Un numero altissimo e, secondo l’Organizzazione Mondiale della Sanità, destinato a salire a causa di cattive abitudini alimentari, sovrappeso e obesità.
In almeno un quarto di questi casi, il diabete è accompagnato da patologie visive come maculopatia e retinopatia diabetiche, con un’incidenza fino 75-80% dopo quindici anni di malattia.
L’emergenza è resa ancora più seria dalla mancanza di informazione sulle patologie derivate dal diabete: la maggioranza degli italiani e dei malati di diabete non sono a conoscenza di queste patologie né delle loro cause e, di conseguenza, non sanno come fare prevenzione.
Il colosso high-tech Google e l’azienda farmaceutica Novartis stanno lavorando dal 2014 a una risposta per questa emergenza: una lente a contatto che possa monitorare il livello di glucosio nel sangue, risparmiando ai diabetici il fastidio della classica puntura per misurare il livello della glicemia.

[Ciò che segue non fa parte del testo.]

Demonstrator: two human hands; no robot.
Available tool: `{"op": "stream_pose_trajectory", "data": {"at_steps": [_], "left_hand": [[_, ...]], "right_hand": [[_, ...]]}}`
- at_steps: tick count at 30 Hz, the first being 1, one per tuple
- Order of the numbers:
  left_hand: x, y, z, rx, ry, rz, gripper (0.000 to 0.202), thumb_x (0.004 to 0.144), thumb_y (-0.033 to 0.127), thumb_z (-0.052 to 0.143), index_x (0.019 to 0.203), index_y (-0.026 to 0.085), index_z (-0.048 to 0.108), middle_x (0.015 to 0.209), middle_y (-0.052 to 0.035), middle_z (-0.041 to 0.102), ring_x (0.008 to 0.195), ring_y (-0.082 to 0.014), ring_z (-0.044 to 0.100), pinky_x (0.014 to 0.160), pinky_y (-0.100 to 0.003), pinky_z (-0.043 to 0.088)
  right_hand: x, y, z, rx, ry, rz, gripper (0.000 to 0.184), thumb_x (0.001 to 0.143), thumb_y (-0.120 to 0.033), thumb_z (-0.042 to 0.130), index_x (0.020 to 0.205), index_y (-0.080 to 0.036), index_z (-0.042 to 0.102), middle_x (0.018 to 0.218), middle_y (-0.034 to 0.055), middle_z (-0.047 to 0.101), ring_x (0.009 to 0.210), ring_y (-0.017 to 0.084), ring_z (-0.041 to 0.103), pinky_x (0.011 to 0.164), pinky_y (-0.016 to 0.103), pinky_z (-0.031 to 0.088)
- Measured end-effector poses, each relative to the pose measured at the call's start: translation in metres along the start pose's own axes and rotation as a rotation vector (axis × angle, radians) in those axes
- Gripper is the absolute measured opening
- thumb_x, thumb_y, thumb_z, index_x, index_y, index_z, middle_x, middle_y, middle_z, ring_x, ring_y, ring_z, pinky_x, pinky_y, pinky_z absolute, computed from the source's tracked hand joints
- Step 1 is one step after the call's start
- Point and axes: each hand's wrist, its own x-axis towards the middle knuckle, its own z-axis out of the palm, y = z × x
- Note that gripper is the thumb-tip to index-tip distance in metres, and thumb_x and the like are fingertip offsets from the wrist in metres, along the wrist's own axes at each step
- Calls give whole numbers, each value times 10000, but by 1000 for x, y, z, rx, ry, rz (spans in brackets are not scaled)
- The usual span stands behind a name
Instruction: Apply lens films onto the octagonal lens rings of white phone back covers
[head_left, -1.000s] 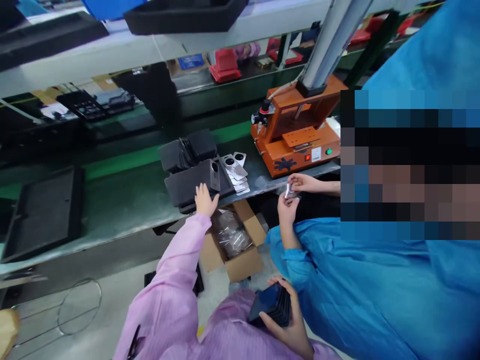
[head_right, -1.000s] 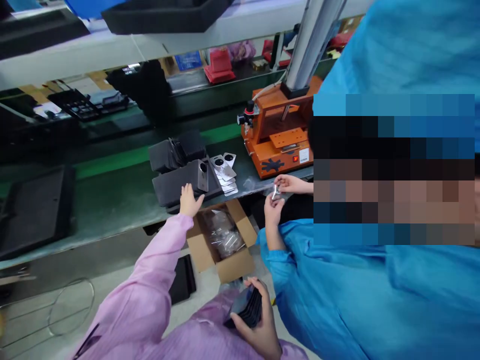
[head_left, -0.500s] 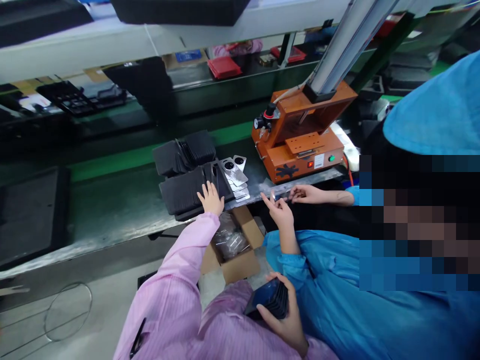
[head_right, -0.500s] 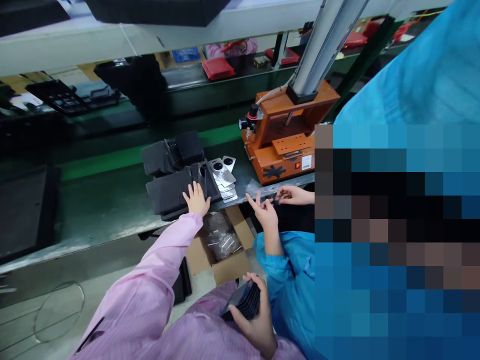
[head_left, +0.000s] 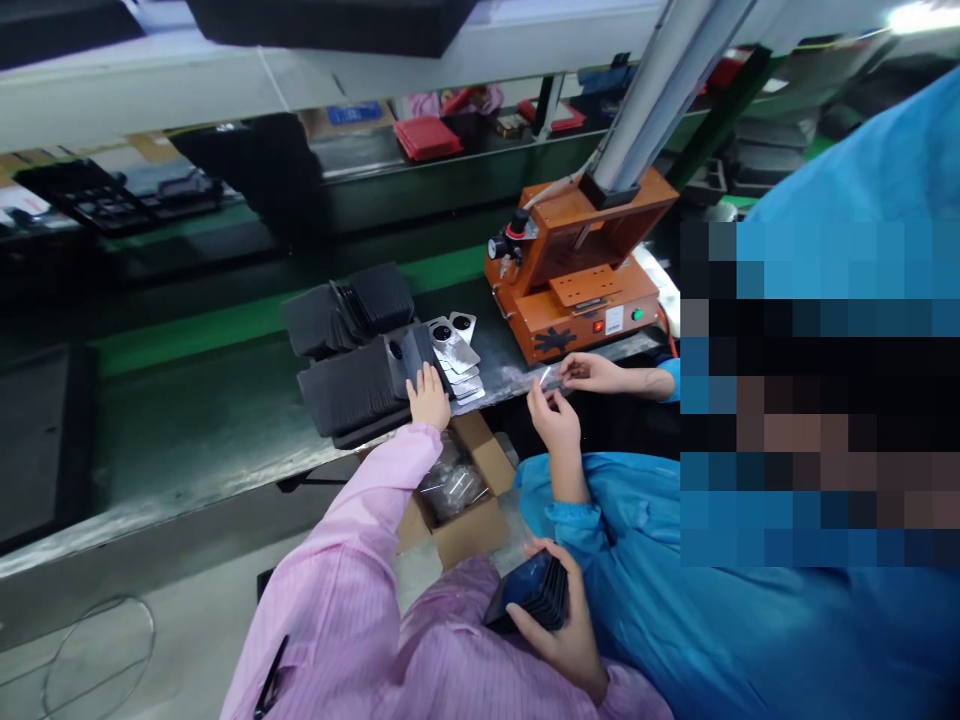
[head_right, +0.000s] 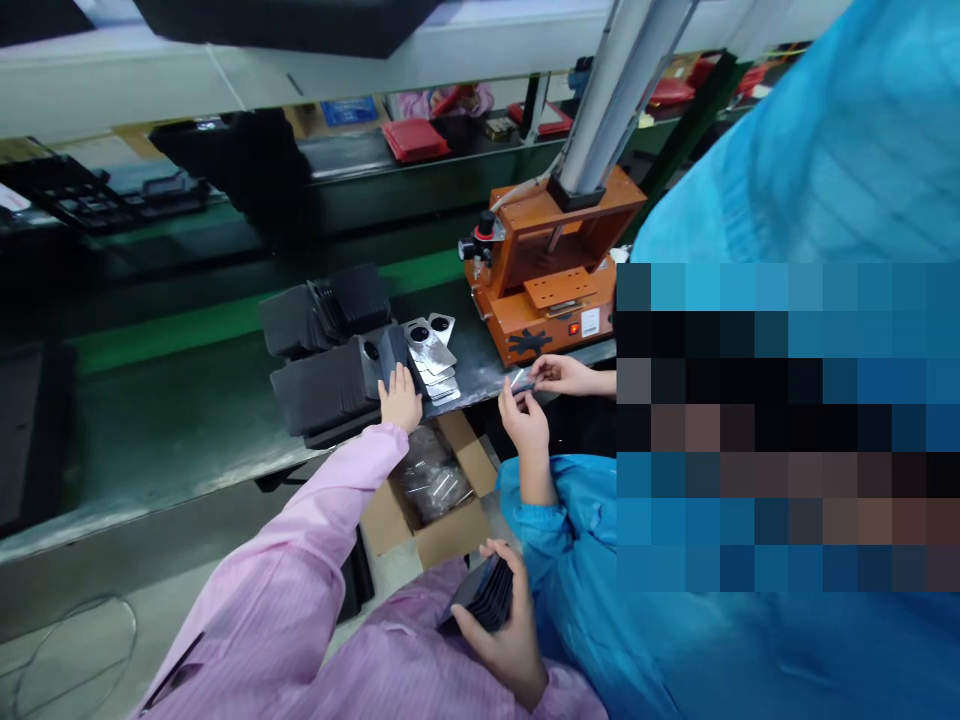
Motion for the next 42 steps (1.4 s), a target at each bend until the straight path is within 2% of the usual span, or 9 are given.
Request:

Il progetto non è semplice e richiede una sofisticata tecnologia in grado di analizzare, attraverso l’utilizzo di micro sensori, microchip e dispositivi miniaturizzati, la glicemia a partire dalla lacrimazione normale dell’occhio e inviarli poi a speciali software in grado di registrare e analizzare una gran mola di dati per renderli reperibili per la ricerca medico-scientifica, oltreché per la cura del paziente stesso.
Il passaggio da prototipo a prodotto dovrebbe avvenire nel giro di cinque anni.